Önder APO’nun Savunmalarından Milliyetçilik – 1

0
589

İktidarlaşmanın özüne ilişkin tanımlamayı ulus devlete ilişkin daha da geliştirmek mümkündür. Ulus devlet eski çağlardan kalma rahip, hanedan, dini devlet adlandırmalarının çağdaş biçimidir. İktidarın özüne vurulan damgalardır. Kapitalizmin gelişim aşamasında ortak dil ve geleneklerle çevrili bir sınır, ideal birikim için tercih edilen coğrafi büyüklüklerdir. Kutsal vatan anlayışı değil, elverişli kâr, birikim alanı kavramı esastır. Dış rakiplerine kapatılan bu alan sermaye birikimini güvene almak, iktidarını güçlendirmek için idealdir. Milliyetçiliğin doğuşu bu maddi gelişmenin sonucudur. Laiklikle -dünyalaşma- dini zihniyetin gerilemesi yeni bir ideolojik örtüye ihtiyaç gösterir. Milliyetçi ideoloji ulus olgusu ile bağlantısı nedeniyle hızlı gelişme gösterir. Özünde eskinin etnik -aşiret- duygusunun daha geliştirilmiş bir biçimi olarak düşünülmesi gereken milliyetçilik, ortak etnik duygu ve dinin yerini tutan bir inanç hizmeti gösterir. İçerde farklı etnik, mezhep, din vb. ideolojik unsurlar, dışarıdan ise diğer benzer olgu ve toplumsal sistemlere karşı baskı ve sömürü başlatılınca, milliyetçilik üst ırk anlayışına büründü. Bir zamanların üstün din anlayışı yerini üstün ulus-ırka bıraktı. Bilimsel zihniyetin aydınlattığı toplumu milliyetçilik tekrar din gibi karartmaya başladı. 19. ve 20. yüzyılın milliyetçilikle yüklü zihniyeti, kutsal savaş anlayışı gibi toplumları her tür şiddet ve savaşa kaldırmaya en elverişli meşruiyet aracı rolü oynadı. 17. ve 18. yüzyıllar nasıl yoğunlukla ulusların doğuş yılları ise, 19. ve 20. yüzyıllar da milliyetçiliğin şahlandığı dönem oldu.

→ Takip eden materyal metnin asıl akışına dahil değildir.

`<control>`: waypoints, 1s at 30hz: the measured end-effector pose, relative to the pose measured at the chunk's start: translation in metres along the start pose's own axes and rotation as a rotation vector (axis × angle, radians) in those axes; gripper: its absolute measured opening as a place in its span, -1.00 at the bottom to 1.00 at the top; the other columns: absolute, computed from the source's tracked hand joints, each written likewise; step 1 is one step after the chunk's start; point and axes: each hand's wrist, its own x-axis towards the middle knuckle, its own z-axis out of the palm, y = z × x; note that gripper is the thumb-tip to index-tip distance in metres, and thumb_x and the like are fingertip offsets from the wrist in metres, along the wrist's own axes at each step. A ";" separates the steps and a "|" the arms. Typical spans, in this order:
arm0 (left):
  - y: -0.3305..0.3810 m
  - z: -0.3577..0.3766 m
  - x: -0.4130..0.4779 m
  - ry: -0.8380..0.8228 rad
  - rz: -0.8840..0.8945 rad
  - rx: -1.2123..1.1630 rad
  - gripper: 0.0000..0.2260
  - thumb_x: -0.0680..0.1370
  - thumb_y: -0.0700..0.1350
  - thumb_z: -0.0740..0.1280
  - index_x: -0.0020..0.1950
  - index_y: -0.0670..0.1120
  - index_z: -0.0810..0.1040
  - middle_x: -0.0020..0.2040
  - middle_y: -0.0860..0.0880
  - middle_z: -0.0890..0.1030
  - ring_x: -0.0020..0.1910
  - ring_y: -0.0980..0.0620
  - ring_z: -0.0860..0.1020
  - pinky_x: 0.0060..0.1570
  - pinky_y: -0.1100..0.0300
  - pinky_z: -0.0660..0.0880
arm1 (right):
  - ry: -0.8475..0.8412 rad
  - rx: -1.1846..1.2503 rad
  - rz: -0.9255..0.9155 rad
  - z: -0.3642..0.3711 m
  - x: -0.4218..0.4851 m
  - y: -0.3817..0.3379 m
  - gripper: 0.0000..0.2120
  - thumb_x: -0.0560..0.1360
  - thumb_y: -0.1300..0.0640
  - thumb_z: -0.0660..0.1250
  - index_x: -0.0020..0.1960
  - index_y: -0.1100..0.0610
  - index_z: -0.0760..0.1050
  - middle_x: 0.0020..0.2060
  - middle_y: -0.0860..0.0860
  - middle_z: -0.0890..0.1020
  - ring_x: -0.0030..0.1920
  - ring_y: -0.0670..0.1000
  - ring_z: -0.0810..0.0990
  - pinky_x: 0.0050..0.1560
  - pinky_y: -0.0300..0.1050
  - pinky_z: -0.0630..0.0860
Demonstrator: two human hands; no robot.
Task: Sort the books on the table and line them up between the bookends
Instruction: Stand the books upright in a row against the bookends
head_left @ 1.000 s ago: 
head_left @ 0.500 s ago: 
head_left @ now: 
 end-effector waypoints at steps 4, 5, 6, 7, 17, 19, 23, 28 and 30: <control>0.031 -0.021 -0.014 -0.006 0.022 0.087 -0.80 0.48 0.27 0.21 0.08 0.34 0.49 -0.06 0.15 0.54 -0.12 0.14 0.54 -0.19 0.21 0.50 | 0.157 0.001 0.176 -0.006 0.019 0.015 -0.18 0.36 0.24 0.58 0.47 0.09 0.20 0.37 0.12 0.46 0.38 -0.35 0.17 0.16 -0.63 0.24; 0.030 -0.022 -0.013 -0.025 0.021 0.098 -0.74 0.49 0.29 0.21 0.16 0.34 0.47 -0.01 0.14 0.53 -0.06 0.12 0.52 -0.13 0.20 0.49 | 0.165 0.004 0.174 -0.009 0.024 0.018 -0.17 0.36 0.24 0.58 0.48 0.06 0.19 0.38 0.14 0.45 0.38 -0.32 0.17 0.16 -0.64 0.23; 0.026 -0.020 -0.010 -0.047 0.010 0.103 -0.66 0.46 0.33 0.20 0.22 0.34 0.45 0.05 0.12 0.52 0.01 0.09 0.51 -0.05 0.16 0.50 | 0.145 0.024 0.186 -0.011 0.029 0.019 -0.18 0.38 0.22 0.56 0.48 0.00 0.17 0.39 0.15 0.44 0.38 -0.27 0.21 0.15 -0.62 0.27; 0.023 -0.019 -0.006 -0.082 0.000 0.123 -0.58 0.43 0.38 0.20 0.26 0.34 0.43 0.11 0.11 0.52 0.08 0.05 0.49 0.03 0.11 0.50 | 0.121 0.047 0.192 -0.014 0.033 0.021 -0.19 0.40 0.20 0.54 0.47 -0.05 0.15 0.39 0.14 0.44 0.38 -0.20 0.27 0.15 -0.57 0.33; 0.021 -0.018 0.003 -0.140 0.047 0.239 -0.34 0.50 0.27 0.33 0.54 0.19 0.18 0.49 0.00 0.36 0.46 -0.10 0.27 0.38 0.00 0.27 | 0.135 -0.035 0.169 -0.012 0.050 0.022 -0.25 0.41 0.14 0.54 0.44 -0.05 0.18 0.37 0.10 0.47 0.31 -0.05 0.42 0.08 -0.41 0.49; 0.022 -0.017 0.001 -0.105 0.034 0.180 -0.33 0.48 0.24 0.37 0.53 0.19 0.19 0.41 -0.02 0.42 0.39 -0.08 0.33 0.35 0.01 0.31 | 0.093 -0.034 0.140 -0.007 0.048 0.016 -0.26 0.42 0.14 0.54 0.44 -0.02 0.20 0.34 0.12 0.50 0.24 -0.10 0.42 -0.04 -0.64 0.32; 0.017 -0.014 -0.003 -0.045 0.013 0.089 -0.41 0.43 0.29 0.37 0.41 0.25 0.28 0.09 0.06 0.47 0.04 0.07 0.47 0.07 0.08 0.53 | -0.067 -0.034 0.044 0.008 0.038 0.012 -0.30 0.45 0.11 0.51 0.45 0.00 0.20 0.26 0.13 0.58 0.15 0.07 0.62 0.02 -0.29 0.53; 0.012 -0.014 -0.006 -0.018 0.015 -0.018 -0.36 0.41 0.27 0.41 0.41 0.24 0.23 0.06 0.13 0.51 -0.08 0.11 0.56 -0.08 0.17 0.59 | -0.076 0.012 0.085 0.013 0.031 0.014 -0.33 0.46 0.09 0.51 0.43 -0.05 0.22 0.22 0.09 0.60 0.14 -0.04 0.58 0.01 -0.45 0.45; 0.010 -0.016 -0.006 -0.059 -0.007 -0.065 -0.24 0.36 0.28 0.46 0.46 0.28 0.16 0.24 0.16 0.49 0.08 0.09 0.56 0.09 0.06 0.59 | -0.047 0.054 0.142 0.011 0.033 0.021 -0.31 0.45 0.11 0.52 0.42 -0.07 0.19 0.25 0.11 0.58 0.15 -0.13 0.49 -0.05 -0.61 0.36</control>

Devlet iktidarının en zirvesine ikinci dünya savaşında oluşan milliyetçilik çağı, yol açtığı yıkımla kapitalizmin genel ve sonul krizinin de başlangıcı oldu. Milliyetçilikle insanlığın bir arada yürüyemeyeceği anlaşıldı. Sistemin erkenden bunalım çağına girmesi sadece gücünü yitirmesi anlamına gelmez. Daha kural tanımaz, azgınlaşma tehlikesine yol açar.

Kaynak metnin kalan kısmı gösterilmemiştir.